The Watermelon House

The Watermelon House

When the owners of the 19th century brick end row house located at 1112 Q Street in the Logan Circle neighborhood of northwest D.C. (MAP) hired painters to paint their house, it did not turn out the way they had intended.  They had wanted the house to be painted a solid, nice shade of fire-engine red.  And although the front of the house turned out as originally intended, the side of the house ended up being more like to color of “Pepto-Bismol.”  But that mistake turned out to be a good thing, because without it the public might not otherwise be able to enjoy what has come to be known as “The Watermelon House.”

Instead of becoming upset with the way the painting job turned out and filing a lawsuit or a complaint with the Better Business Bureau, the owners made the most out of it.  They got some black and pink and green paint, and painted a watermelon on the side of the house instead.
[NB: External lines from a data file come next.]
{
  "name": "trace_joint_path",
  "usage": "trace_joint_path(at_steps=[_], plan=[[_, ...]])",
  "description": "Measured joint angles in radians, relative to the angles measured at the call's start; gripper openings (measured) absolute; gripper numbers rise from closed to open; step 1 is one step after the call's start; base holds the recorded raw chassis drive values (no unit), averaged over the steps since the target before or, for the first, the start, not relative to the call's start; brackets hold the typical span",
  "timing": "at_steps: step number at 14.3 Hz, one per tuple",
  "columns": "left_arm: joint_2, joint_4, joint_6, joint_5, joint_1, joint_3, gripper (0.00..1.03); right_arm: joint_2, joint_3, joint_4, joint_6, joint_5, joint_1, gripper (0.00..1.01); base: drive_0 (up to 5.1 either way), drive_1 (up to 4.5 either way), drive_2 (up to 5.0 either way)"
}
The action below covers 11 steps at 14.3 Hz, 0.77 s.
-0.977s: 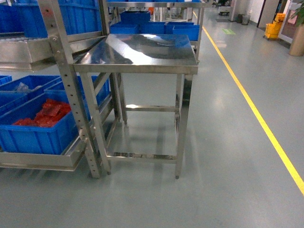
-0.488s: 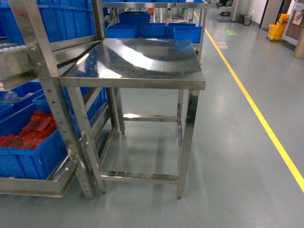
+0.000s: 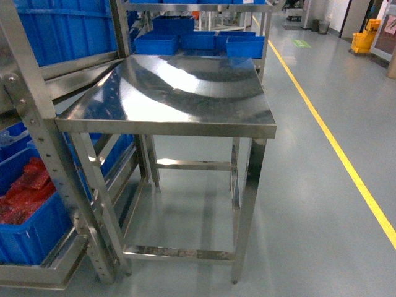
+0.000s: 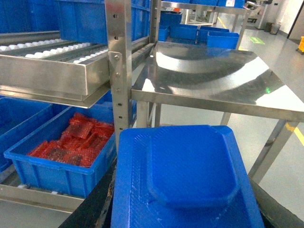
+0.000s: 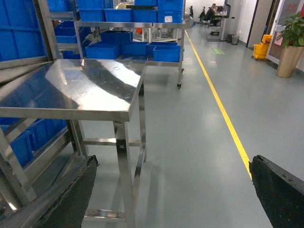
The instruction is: Pick blue part to blue bin on bottom shelf
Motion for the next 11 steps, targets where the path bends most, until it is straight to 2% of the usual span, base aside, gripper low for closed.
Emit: trace_joint_path(at_steps=[8,11], plan=[[0.000,0.004,0.000,0.000,0.000,0.000,0.43,0.000,0.000,-0.001,0.000,0.000,0.000,0.98,0.1,4.21,-4.1],[0.005,-0.002,0.000,0.000,0.000,0.000,0.43,0.000,0.000,-0.002,0.000,0.000,0.000,0.98,0.0,0.00,0.0]])
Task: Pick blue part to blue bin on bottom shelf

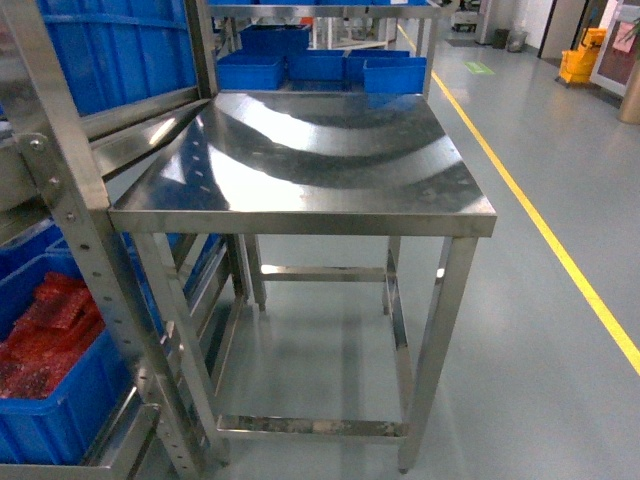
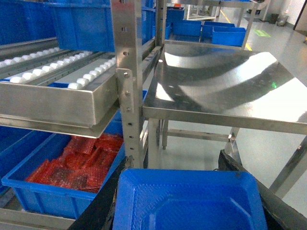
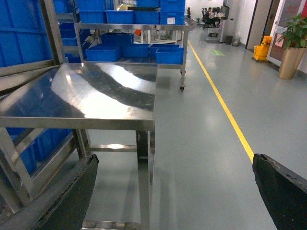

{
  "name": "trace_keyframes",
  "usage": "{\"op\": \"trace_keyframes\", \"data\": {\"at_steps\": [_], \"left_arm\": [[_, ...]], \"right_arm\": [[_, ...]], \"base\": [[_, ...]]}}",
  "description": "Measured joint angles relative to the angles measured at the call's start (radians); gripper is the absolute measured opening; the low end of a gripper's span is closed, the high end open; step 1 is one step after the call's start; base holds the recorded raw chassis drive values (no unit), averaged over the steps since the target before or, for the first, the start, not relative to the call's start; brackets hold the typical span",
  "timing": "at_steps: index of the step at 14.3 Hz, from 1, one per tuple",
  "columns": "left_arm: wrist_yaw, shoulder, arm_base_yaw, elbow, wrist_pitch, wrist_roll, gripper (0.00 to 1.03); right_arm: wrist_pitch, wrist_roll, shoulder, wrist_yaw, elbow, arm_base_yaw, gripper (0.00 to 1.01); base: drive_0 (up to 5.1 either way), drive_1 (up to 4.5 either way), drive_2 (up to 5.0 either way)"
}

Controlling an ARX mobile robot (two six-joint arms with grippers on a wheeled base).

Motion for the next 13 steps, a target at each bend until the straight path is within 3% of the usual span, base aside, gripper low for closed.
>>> {"op": "trace_keyframes", "data": {"at_steps": [13], "left_arm": [[0.000,0.000,0.001,0.000,-0.001,0.000,0.43]], "right_arm": [[0.001,0.000,0.000,0.000,0.000,0.000,0.98]], "base": [[-4.8,1.39,3.5]]}}
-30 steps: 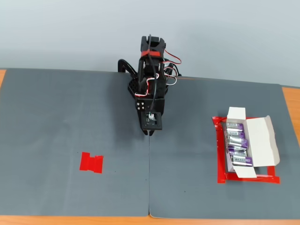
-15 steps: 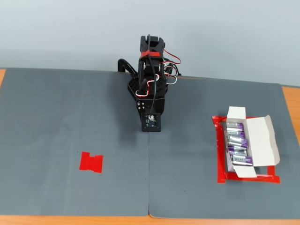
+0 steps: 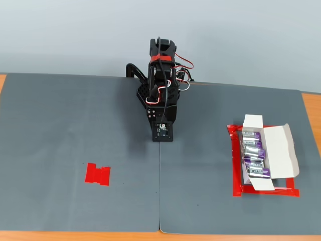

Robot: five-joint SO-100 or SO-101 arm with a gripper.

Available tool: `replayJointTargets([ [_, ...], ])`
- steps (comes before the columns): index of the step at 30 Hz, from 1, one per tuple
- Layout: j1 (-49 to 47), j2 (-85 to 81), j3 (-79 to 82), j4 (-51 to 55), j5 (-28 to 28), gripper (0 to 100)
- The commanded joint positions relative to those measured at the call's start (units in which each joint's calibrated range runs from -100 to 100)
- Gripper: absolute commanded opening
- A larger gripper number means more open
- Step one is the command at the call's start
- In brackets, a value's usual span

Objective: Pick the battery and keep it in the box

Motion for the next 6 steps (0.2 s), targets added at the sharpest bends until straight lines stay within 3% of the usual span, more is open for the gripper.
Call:
replayJointTargets([
  [1,0.00,0.00,-2.84,0.15,0.11,3],
  [6,0.00,0.00,-2.84,0.15,0.11,3],
])
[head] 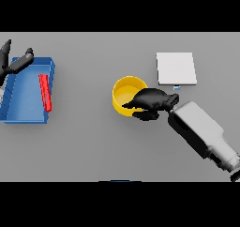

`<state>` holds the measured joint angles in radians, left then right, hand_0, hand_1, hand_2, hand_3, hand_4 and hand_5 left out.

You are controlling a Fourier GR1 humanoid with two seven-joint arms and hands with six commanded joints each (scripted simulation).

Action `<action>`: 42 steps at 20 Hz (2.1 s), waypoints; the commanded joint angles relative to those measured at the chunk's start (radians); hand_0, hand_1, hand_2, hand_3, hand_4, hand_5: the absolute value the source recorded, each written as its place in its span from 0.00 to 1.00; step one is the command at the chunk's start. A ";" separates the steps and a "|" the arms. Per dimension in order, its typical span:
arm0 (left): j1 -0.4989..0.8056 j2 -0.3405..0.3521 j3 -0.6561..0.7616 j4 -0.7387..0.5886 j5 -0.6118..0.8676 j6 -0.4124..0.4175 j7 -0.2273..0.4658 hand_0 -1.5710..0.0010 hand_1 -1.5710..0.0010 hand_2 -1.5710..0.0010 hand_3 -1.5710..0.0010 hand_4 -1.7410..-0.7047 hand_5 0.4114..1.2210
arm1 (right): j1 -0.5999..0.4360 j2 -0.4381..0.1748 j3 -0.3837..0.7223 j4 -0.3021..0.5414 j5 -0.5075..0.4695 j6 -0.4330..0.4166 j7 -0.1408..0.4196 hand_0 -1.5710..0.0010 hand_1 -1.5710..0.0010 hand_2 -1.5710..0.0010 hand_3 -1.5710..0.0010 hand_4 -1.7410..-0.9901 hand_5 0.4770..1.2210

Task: Pick up the red beaker and tilt it to pour out 1 green nut into yellow bowl. Pick up the yellow bowl and place it on the metallic measuring scale.

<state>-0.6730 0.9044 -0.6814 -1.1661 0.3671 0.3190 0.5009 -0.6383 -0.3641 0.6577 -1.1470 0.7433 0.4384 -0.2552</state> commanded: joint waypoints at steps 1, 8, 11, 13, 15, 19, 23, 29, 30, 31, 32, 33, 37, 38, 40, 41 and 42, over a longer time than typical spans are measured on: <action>-0.002 -0.001 -0.001 0.003 -0.003 0.001 0.000 1.00 1.00 1.00 1.00 0.92 0.40 | -0.001 -0.015 -0.001 -0.006 -0.004 0.013 -0.017 0.26 0.31 0.32 0.34 0.20 0.90; -0.006 -0.003 -0.002 0.018 -0.006 -0.004 0.000 1.00 1.00 1.00 1.00 0.92 0.39 | -0.005 -0.039 -0.007 -0.073 -0.028 0.049 0.038 0.05 0.07 0.07 0.20 0.06 0.98; -0.005 0.005 0.000 0.001 -0.007 0.003 -0.001 1.00 1.00 1.00 1.00 0.92 0.39 | -0.008 -0.062 -0.035 -0.124 -0.059 0.075 0.062 0.03 0.03 0.03 0.14 0.04 0.99; 0.004 0.014 0.000 -0.008 -0.009 0.007 -0.002 1.00 1.00 1.00 1.00 0.92 0.39 | -0.029 -0.080 -0.052 -0.138 -0.073 0.089 0.068 0.02 0.02 0.02 0.15 0.03 0.99; -0.002 0.006 0.004 -0.002 -0.003 0.004 -0.009 1.00 1.00 1.00 1.00 0.91 0.40 | -0.043 -0.090 -0.058 -0.138 -0.077 0.095 0.095 0.01 0.01 0.01 0.17 0.03 1.00; -0.007 0.017 0.014 0.008 0.002 -0.013 -0.035 1.00 1.00 1.00 1.00 0.91 0.41 | -0.098 -0.056 -0.063 -0.121 -0.105 0.125 0.135 0.00 0.01 0.01 0.16 0.02 1.00; 0.002 0.016 0.012 0.023 0.000 -0.017 -0.039 1.00 1.00 1.00 1.00 0.92 0.42 | -0.126 -0.100 -0.094 -0.090 -0.102 0.098 0.163 0.05 0.02 0.00 0.17 0.02 1.00; -0.014 0.007 0.014 0.025 -0.001 -0.009 -0.021 1.00 1.00 1.00 1.00 0.90 0.43 | -0.182 -0.147 -0.130 0.025 -0.090 0.037 0.177 0.01 0.00 0.00 0.10 0.02 1.00; -0.021 0.002 0.012 0.040 -0.005 -0.013 -0.013 1.00 1.00 1.00 1.00 0.91 0.42 | -0.199 -0.156 -0.135 0.058 -0.084 0.028 0.170 0.01 0.00 0.00 0.12 0.02 1.00; -0.018 -0.002 0.016 0.048 0.001 -0.019 -0.024 1.00 1.00 1.00 1.00 0.91 0.42 | -0.198 -0.164 -0.134 0.080 -0.080 0.012 0.161 0.01 0.00 0.00 0.15 0.02 1.00; -0.012 0.006 0.020 0.044 0.007 -0.024 -0.026 1.00 1.00 1.00 1.00 0.91 0.42 | -0.201 -0.169 -0.133 0.101 -0.076 0.001 0.152 0.01 0.00 0.00 0.17 0.02 1.00; -0.013 0.010 0.021 0.039 0.004 -0.020 -0.026 1.00 1.00 1.00 1.00 0.91 0.42 | -0.204 -0.170 -0.130 0.113 -0.076 -0.003 0.146 0.01 0.00 0.00 0.18 0.02 1.00; -0.005 0.024 0.027 -0.004 0.018 -0.007 -0.002 1.00 1.00 1.00 1.00 0.89 0.43 | -0.229 -0.171 -0.143 0.239 -0.067 -0.044 0.146 0.01 0.05 0.01 0.10 0.02 1.00; -0.012 0.023 0.026 0.005 0.015 -0.007 0.007 1.00 1.00 1.00 1.00 0.89 0.43 | -0.234 -0.173 -0.149 0.276 -0.066 -0.062 0.156 0.02 0.07 0.03 0.08 0.02 1.00; 0.001 0.031 0.029 -0.015 0.022 0.005 0.020 1.00 1.00 1.00 1.00 0.88 0.44 | -0.240 -0.162 -0.155 0.336 -0.068 -0.089 0.157 0.03 0.09 0.05 0.05 0.02 1.00; 0.004 0.030 0.026 -0.025 0.021 0.009 0.025 1.00 1.00 1.00 1.00 0.88 0.44 | -0.241 -0.164 -0.151 0.352 -0.069 -0.097 0.140 0.03 0.10 0.06 0.04 0.02 1.00; -0.003 0.031 0.020 -0.024 0.014 0.010 0.041 1.00 1.00 1.00 1.00 0.88 0.44 | -0.251 -0.167 -0.151 0.375 -0.068 -0.099 0.129 0.04 0.12 0.07 0.03 0.02 1.00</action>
<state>-0.6760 0.9359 -0.6612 -1.1905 0.3812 0.3288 0.5429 -0.8898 -0.5311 0.5064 -0.7722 0.6744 0.3391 -0.1236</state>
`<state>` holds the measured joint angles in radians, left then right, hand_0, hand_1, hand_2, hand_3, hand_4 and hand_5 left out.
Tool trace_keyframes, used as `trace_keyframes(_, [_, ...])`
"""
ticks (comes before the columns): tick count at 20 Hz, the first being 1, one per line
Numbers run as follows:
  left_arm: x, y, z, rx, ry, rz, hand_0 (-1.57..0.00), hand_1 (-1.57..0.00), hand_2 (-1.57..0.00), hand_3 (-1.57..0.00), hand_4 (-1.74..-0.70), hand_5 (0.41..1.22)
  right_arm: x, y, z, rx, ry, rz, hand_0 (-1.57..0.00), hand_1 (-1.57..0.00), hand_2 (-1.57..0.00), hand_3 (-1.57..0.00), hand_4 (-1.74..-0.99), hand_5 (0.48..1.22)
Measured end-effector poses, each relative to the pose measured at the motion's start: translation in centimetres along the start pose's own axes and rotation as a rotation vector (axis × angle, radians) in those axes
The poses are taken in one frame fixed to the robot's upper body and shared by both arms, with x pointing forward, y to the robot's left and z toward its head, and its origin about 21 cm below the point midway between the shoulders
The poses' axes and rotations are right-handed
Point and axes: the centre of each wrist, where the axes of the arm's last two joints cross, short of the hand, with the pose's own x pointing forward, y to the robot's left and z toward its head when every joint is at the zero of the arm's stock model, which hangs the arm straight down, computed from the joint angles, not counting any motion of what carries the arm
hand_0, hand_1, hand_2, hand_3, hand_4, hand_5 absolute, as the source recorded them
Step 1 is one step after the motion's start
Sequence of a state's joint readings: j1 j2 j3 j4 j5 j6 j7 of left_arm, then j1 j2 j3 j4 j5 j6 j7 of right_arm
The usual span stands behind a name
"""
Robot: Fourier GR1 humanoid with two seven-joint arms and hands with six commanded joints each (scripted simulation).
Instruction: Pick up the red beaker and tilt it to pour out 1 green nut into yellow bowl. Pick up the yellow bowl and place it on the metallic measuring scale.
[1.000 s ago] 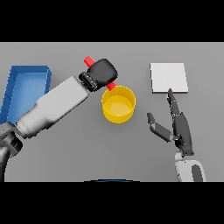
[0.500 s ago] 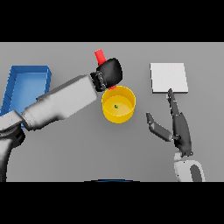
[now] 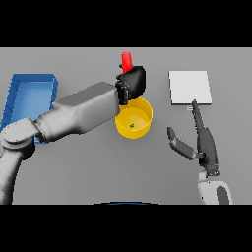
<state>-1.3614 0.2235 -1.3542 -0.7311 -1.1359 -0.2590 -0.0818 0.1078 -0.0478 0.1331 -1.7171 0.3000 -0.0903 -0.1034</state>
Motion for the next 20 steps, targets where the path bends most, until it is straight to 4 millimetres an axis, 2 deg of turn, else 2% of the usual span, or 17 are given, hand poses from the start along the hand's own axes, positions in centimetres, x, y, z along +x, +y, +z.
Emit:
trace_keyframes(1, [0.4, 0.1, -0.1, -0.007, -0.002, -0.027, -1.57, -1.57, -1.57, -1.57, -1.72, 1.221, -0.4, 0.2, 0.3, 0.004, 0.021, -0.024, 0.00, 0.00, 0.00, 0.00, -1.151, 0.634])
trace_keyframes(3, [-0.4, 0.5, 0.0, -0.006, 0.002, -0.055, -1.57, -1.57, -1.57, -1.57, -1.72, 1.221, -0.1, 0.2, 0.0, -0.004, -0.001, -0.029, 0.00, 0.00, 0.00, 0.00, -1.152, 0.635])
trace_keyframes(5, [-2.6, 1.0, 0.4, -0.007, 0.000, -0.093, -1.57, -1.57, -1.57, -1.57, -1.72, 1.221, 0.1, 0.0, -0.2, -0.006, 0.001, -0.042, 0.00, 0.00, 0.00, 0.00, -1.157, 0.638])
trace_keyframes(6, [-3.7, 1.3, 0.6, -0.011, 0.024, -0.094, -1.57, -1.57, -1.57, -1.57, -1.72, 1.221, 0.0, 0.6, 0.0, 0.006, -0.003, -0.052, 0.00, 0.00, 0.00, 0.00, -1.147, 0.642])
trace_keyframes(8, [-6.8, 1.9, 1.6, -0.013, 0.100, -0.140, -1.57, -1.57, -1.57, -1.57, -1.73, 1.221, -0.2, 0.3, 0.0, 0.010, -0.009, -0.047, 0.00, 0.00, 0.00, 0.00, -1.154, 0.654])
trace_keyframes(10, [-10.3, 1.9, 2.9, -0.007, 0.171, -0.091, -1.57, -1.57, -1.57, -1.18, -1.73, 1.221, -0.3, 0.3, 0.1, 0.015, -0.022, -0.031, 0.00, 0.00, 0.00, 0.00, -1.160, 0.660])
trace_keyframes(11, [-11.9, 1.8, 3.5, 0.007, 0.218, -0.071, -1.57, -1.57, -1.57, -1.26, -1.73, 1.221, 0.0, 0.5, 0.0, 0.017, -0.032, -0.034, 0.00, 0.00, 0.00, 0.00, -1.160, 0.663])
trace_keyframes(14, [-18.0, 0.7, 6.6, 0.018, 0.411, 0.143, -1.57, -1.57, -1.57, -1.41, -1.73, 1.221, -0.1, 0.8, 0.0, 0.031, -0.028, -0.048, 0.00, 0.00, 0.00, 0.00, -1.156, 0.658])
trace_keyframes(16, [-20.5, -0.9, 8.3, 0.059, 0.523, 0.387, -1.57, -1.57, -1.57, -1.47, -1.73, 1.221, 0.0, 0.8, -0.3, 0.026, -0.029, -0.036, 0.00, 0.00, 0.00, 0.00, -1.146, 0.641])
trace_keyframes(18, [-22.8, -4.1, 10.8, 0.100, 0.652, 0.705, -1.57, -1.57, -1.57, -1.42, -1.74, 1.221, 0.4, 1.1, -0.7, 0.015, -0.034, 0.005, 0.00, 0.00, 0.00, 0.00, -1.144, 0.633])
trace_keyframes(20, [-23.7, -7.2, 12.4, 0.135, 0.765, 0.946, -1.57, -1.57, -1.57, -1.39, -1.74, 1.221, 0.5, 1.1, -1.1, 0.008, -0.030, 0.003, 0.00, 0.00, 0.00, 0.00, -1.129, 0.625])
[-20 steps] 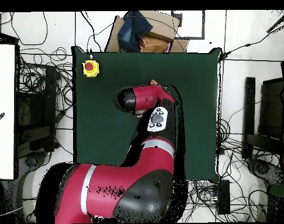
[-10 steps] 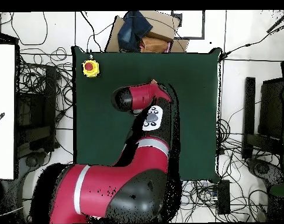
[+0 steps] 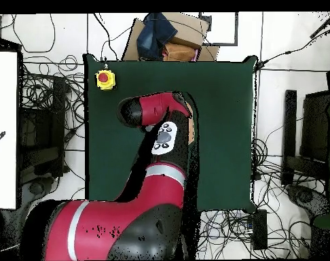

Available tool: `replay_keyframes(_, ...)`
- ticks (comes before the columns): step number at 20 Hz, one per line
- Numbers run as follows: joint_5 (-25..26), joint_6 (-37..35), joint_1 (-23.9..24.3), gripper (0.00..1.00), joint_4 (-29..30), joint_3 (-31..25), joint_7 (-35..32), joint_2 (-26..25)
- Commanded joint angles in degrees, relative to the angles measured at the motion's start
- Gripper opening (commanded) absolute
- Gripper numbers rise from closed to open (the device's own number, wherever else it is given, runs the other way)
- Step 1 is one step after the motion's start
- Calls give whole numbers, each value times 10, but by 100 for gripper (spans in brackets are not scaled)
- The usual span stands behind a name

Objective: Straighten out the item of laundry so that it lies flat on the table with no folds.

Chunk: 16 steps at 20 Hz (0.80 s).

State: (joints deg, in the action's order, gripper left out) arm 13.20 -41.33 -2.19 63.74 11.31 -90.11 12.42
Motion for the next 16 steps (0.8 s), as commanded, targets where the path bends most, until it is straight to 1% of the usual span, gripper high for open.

When asked, the owners of the house will say that they don’t consider themselves to be artists, they “just can’t stand bland colors.”  Since then, the “Watermelon House” has become an unofficial neighborhood landmark.

Since watermelon is one of those foods that screams summertime, I thought The Watermelon House would be an appropriate destination for a bike ride during this first week of summer.  And I enjoyed seeing the house, although it seemed to be a little “seedy.”


Barrel House Liquors

On a recent ride on 14th Street to see the gentrification of the neighborhoods through which it passes, I saw some interesting things.  Among the most interesting was the Barrel House Liquor Store (MAP).  As you might expect, the liquor store’s entry is framed by a large barrel that you enter through. The store’s unusual doorway was constructed some time during the 1950s, and is a local attraction. Before turning to liquor, this storefront once housed an auto dealership – for Rolls-Royce.  There’s always something interesting to find in D.C., which makes the bike rides fun.